It is also pertinent “to mention here that the constitutional validity of an enactment can only be challenged as violative of legislative competence and it being violative of fundamental rights under Part-III of the Constitution of India. The law made by the legislature can only be struck down by the Court on the grounds that the legislature has no competence to enact it or it violates of any fundamental rights guaranteed in part-III of the Constitution or of any other constitutional provision. The Hon’ble Supreme Court in Public Services Tribunal Bar Association Vs. State of U.P. & another 2003 (4) SCC 104 has held as follows : “26. The constitutional validity of an Act can be challenged only on two grounds viz. (i) lack of legislative competence; and (ii) violation of any of the fundamental rights guaranteed in Part III of the Constitution or of any other constitutional provisions. In State of A.P. Vs.

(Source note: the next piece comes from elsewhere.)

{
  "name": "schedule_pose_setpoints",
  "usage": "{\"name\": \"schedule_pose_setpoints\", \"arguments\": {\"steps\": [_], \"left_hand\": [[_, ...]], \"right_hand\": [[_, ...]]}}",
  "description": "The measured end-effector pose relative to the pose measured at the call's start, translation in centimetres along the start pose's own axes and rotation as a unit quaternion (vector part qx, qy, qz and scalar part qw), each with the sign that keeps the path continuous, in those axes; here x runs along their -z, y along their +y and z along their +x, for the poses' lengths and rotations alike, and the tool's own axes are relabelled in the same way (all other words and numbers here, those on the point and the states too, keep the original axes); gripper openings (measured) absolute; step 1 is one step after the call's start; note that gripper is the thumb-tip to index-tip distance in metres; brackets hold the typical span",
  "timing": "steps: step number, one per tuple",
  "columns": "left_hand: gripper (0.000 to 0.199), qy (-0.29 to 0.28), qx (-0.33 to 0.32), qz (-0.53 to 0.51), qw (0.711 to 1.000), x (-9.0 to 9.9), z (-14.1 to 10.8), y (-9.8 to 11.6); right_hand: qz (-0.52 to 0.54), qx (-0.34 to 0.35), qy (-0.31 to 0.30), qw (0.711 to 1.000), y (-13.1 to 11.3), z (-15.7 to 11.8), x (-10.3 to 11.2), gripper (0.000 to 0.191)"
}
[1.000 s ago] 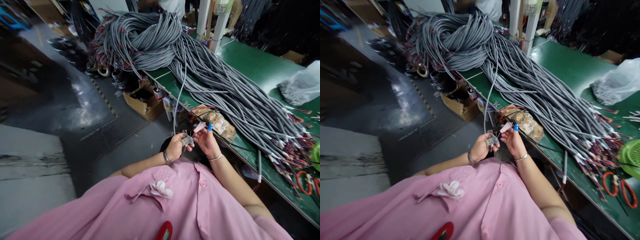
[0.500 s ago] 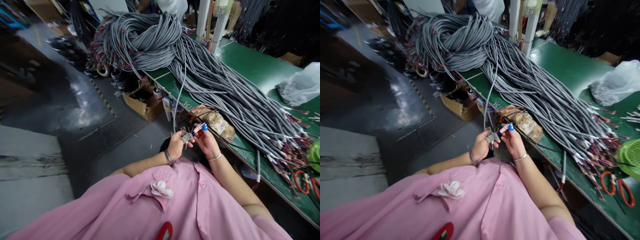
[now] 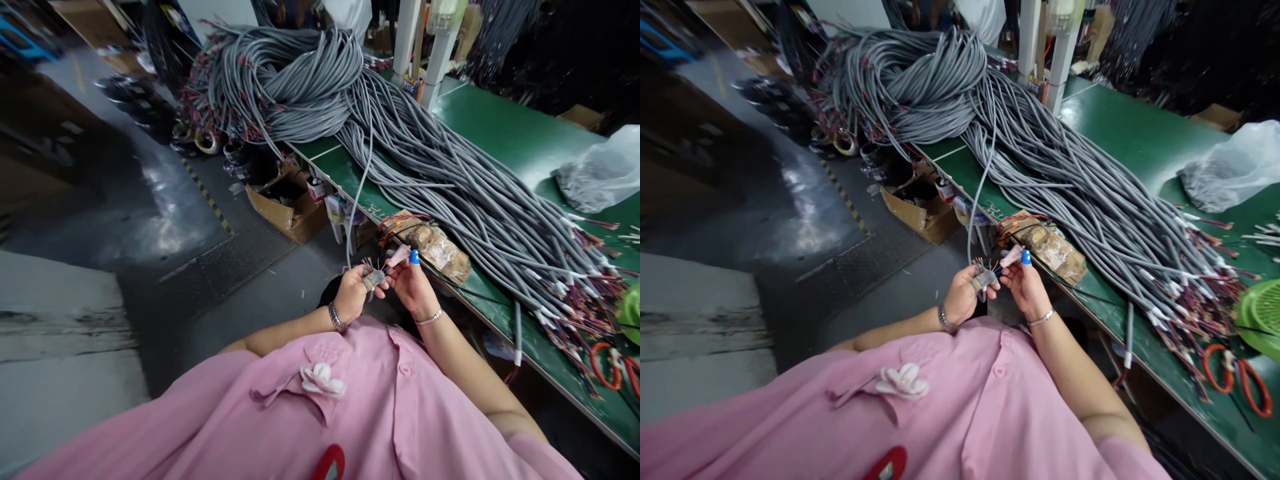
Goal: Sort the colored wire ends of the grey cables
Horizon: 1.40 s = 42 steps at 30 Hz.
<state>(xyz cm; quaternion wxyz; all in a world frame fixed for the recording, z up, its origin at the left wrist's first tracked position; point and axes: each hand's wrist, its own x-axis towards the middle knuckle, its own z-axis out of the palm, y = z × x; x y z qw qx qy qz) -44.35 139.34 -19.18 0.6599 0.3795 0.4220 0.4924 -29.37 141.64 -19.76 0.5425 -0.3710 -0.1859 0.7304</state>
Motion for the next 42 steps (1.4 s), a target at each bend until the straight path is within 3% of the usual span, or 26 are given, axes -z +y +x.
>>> {"name": "schedule_pose_setpoints", "arguments": {"steps": [8,15,21,26,34,42], "left_hand": [[0.03,0.036,-0.098,0.103,0.989,1.1,0.2,1.3],[0.021,0.039,-0.174,0.225,0.958,1.1,1.1,1.3],[0.015,0.041,-0.169,0.229,0.958,1.0,1.2,1.1],[0.015,0.042,-0.159,0.225,0.96,0.8,1.3,1.2],[0.015,0.034,-0.182,0.272,0.944,1.2,1.4,0.4],[0.017,0.019,-0.209,0.323,0.923,1.8,1.4,-0.5]], "right_hand": [[-0.022,-0.035,-0.023,0.999,-0.5,0.0,0.7,0.055],[-0.067,0.027,-0.001,0.997,-1.3,-0.1,-0.5,0.033],[-0.108,0.102,0.019,0.989,-0.2,0.3,0.0,0.045],[-0.049,0.035,-0.009,0.998,-0.2,1.1,0.1,0.043],[-0.003,0.044,0.029,0.999,0.0,1.5,-0.1,0.028],[0.014,0.01,-0.012,1.0,0.4,0.9,0.4,0.047]]}}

McDowell & Co. 1996 (6) SCC 709 this Court has opined that except the above two grounds there is no third ground on the basis of which the law made by the competent legislature can be invalidated and that the ground of invalidation must necessarily fall within the four corners of the aforementioned two grounds.” 8. Learned Senior Counsel for the petitioners has conceded before us that he has not challenged the impugned Amendment on the ground of legislative competence. Learned Senior Counsel for the petitioners contended that the Amending Act 2007 is an invasion on the fundamental rights given and guaranteed to the petitioners under sub-clause (1)(c) of Article 19 of the Constitution. Learned Advocate General refuted the contention. The rights of the elected members of the Management Committee of the Cooperative Societies are based on Statute and there is no fundamental right as conferred by the Constitution to become a member of the Cooperative Society. The State has power to legislate in the matters relating to the Cooperative Societies in the Entry 32 in VIII Schedule of the Constitution of India. It is open to the Legislature to legislate on all or any respective Cooperative Societies, including the management thereof as provided under the Constitution of India. No citizen has a fundamental right under Article 19(1)(c) of the Constitution to become a member of the Cooperative Society.

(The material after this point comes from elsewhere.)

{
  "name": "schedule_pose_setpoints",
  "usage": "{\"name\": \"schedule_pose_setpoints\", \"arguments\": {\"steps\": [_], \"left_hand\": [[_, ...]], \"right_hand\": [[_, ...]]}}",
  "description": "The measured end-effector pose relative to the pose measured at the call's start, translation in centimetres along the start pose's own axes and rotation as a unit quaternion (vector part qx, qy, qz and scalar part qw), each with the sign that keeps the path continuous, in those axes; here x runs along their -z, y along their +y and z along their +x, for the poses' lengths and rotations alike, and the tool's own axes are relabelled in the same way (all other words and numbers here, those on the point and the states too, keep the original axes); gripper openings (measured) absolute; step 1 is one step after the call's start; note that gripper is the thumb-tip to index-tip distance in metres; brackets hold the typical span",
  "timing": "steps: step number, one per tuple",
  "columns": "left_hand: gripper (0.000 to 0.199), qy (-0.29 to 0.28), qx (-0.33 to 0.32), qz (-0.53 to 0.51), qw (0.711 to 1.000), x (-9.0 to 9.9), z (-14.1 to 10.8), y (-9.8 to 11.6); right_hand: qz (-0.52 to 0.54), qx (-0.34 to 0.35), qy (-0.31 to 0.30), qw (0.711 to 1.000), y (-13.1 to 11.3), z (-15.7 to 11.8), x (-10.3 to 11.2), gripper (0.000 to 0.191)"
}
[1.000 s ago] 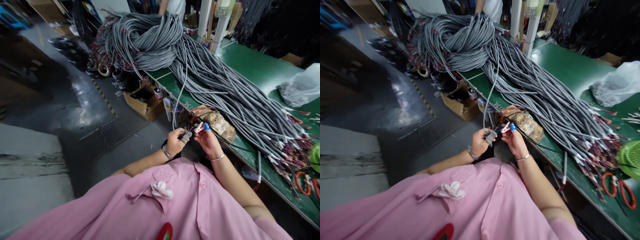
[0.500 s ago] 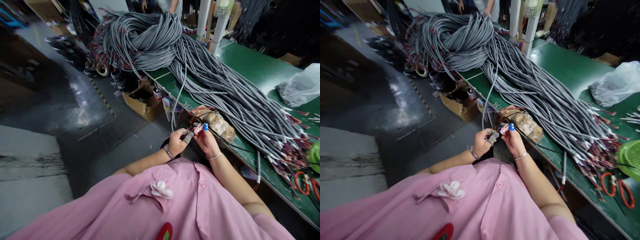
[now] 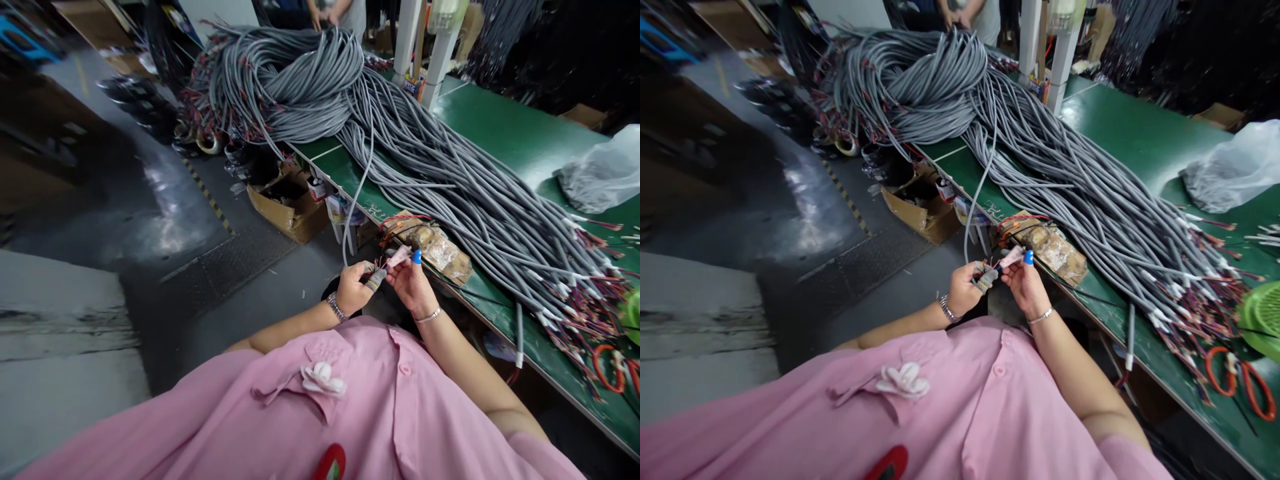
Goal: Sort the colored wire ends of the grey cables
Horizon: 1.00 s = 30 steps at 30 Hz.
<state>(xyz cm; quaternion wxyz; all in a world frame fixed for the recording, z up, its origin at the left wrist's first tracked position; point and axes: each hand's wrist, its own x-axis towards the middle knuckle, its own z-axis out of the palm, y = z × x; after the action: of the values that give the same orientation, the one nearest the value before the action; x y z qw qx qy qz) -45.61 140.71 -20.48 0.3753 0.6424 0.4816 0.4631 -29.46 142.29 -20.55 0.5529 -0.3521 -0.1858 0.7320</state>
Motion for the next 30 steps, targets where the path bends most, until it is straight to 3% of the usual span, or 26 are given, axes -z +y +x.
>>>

It is open to the Legislature to legislate on all or any respective Cooperative Societies, including the management thereof as provided under the Constitution of India. No citizen has a fundamental right under Article 19(1)(c) of the Constitution to become a member of the Cooperative Society. The petitioners’ rights being the members of the Management Committee of the Cooperative Societies or being the member of the Cooperative Societies are governed by the provisions of the Principal Act, 2003. Thus, their right to become members or to continue work as a member is a statutory right. It cannot be said that they have acquired any fundamental right as guaranteed under Article 19(1)(c) of the Constitution. The Hon’ble Supreme Court in the case of State of U.P. & Another Vs. C.O.D. Chheoki Employees’ Cooperative Society Ltd. & others 1997 (3) SCC 681 has held as follows : “16. Thus, it is settled law that no citizen has a fundamental right under Article 19(1)(c) to become a member of a Cooperative Society. His right is governed by the provisions of the statute. So, the right to become or to continue being a member of the society is a statutory right. On fulfillment of the qualifications prescribed to become a member and for being a member of the society and on admission, he becomes a member. His being a member of the society is subject to the operation of the Act, rules and bye-laws applicable from time to time. A member of the society has no independent right qua the society and it is the society that is entitled to represent as the corporate aggregate. No individual member is entitled to assail the constitutionality of the provisions of the Act, rules and the bye-laws as he has his right under the Act, rules and the bye-laws and is subject to its operation. The stream cannot rise higher than the source.” 9. Thus, it is apparent from perusal of the Principal Act, 2003 that the individual member does not have any fundamental right to become a member or to continue being a member of the Society. The management of the Committee is regulated by Section 29 of the Principal Act 2003 and composition thereof is also regulated by the Act and has to be in accordance with the Rules and bye-laws.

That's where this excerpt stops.